The young voices in the audience boiled over, as Cassie’s mechanized wings beat at the excitement-charged air. Her arms and legs extended, she peered down apprehensively at the faceless crowd. Again the music poured around her, again her signal to join in, but she still wasn’t singing. She flew above the audience, as below her the tweens reached upward, hoping to claim her as their own. Abruptly, Cassie turned in midair and flew back over the stage. Her Peter Pan–like flight ending, the guide wires lowered her. Her dancers rushed forward. They reached out to cushion her descent, yet Cassie’s eyes searched the audience, watching for danger. She missed her mark and came down hard, stumbling.

One of the dancers grabbed her. “It’s okay,” he said. “I’ve got you.”

Another night, Cassie would have been grateful. She might have even enjoyed it. The young man was handsome and devoted to her. Tonight was different. She was not in the mood for hollow reassurance. She had to pull herself together. It was time.

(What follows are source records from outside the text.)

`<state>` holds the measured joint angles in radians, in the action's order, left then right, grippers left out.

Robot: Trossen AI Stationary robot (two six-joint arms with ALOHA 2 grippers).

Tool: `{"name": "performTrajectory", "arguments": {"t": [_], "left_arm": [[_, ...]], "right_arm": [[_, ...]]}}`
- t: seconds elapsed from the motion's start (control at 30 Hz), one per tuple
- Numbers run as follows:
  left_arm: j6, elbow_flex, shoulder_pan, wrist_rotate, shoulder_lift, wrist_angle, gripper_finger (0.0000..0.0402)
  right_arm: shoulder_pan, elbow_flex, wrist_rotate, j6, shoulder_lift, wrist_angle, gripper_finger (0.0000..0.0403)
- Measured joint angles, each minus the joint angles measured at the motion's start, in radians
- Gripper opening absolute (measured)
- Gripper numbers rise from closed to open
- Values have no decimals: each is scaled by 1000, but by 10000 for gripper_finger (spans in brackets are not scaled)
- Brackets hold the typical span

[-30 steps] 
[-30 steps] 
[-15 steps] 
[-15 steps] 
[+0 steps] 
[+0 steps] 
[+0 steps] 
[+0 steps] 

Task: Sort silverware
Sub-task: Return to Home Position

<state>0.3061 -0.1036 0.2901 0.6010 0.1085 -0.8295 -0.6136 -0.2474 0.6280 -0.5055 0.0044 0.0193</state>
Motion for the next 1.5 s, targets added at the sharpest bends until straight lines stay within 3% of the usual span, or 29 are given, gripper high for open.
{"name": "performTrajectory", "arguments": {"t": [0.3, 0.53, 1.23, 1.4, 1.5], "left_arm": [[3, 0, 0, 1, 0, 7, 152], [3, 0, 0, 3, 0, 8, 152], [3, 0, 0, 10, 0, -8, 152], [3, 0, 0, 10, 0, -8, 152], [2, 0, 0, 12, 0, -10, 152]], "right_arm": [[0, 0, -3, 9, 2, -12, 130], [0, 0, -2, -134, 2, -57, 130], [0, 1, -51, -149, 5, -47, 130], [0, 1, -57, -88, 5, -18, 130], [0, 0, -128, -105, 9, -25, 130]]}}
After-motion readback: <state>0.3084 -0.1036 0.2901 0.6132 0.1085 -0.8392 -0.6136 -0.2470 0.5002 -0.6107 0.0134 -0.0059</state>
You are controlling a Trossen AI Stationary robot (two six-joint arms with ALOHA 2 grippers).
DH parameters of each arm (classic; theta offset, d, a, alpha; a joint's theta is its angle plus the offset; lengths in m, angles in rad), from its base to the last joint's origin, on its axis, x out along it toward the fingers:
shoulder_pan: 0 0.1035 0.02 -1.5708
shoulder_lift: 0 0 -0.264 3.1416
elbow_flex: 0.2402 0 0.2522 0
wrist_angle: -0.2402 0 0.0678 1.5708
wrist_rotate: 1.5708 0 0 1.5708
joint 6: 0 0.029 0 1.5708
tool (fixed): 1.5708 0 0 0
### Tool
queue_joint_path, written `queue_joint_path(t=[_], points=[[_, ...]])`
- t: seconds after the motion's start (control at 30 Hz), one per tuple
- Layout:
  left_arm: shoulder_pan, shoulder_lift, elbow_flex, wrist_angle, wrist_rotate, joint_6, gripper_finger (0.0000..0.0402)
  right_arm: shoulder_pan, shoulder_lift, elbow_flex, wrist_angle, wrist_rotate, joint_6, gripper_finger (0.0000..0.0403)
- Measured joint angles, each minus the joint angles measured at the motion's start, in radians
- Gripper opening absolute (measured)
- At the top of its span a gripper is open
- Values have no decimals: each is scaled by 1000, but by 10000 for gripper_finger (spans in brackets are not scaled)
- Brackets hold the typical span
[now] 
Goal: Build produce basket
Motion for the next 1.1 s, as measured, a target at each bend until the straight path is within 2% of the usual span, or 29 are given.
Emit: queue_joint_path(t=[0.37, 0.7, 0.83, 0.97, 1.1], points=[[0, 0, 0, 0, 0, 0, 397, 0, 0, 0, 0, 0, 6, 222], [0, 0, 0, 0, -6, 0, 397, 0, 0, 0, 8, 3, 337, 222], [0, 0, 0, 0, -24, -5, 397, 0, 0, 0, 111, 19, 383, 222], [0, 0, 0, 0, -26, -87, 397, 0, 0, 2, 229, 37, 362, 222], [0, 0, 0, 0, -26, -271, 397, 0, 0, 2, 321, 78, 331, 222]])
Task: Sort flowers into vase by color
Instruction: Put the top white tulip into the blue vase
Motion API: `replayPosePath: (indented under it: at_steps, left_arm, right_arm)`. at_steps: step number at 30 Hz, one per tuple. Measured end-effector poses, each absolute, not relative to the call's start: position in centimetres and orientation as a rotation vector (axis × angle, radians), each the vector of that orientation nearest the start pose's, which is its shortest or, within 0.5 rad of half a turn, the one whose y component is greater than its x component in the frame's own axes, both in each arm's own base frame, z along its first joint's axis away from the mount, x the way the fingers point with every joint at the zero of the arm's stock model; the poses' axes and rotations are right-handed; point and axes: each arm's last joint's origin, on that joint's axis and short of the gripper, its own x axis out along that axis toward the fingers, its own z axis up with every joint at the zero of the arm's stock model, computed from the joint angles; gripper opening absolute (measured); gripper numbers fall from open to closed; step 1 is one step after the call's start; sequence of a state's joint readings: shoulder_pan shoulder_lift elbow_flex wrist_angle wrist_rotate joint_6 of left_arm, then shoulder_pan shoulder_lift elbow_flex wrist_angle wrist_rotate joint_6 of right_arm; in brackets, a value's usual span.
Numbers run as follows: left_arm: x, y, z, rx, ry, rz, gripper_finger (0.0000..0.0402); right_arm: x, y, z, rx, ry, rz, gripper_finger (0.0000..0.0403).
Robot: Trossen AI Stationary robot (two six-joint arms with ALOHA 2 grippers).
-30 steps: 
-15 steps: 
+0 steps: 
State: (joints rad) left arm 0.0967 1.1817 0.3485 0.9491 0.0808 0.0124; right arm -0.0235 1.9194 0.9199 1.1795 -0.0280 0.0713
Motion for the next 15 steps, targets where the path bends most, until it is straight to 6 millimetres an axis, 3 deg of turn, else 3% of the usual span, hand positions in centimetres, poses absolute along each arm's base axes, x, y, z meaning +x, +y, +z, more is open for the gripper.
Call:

As the band circled the music around yet again, Cassie stood her ground, staring out into the crowd, tears cascading down her cheeks, willing herself not to be afraid. “
Young girls,
” she sang to the opening chord. “
It’s time to live, to break free and fly.

The music pounding, Cassidy Collins tried to lose herself in the song, yet without success. She danced and the troupe of young men shadowed her well-rehearsed moves. But the superstar faltered. As familiar as it all was, she couldn’t keep focused. All she could think of was the stranger whose eyes watched her from the audience. He was there, that she knew. She fought back flashes of what he’d said he’d do to her.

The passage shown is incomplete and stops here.